Une proposition de loi, qui s’inscrit dans le sillage de la commission d’enquête sur l’affaire Bétharram, doit être débattue le 1er juin prochain à l’Assemblée nationale. L’article 9 de la proposition de loi, y compris dans sa version issue de délibération de la commission des Affaires culturelles de l’Assemblée nationale, prévoit la suppression du secret de confession en cas de violences sur mineurs. Les évêque de France ont réagi. La Conférence des évêques de France a ainsi exprimé sa « grande préoccupation » etinterpellant même les parlementaires.
La déclaration de la CEF:
La proposition de loi d’origine parlementaire visant à prévenir et lutter contre les violences en milieu scolaire, comme le projet de loi pour la protection de l’enfance porté par le gouvernement, manifestent l’intention de nos dirigeants d’engager résolument notre pays dans ces combats nécessaires et urgents. L’Eglise soutient cette intention. Elle est elle-même investie depuis plusieurs années dans un travail de vérité et mobilisée dans la lutte et la prévention contre les violences sexuelles.

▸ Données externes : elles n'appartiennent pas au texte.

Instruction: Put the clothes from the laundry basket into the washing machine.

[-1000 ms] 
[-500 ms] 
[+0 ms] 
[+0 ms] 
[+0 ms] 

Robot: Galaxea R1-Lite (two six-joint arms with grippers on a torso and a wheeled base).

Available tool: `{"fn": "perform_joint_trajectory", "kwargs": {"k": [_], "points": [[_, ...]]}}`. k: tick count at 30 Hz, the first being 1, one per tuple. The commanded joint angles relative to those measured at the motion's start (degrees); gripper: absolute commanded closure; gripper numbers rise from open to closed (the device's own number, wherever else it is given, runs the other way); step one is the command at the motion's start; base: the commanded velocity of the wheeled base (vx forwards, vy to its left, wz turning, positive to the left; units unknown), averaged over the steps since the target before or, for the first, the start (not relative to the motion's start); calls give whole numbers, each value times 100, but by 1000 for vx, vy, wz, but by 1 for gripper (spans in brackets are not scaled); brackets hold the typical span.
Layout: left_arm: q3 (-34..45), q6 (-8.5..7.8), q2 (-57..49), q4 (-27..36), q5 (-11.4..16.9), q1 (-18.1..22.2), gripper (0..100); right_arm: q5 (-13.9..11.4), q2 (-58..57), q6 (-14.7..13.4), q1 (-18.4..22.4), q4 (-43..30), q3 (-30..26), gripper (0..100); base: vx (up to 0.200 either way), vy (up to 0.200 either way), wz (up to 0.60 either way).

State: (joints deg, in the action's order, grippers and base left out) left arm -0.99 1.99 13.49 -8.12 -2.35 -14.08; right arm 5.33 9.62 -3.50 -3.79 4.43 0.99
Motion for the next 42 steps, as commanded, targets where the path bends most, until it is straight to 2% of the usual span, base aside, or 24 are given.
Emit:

Néanmoins, certains articles de la proposition de loi qui sera débattue lundi en séance publique à l’Assemblée nationale remettent en cause plusieurs libertés fondamentales, comme la liberté de conscience, le secret professionnel, la liberté d’enseignement ou la liberté de culte. C’est pourquoi la Conférence des évêques de France interpelle les parlementaires à ce sujet et exprime ici sa grande préoccupation.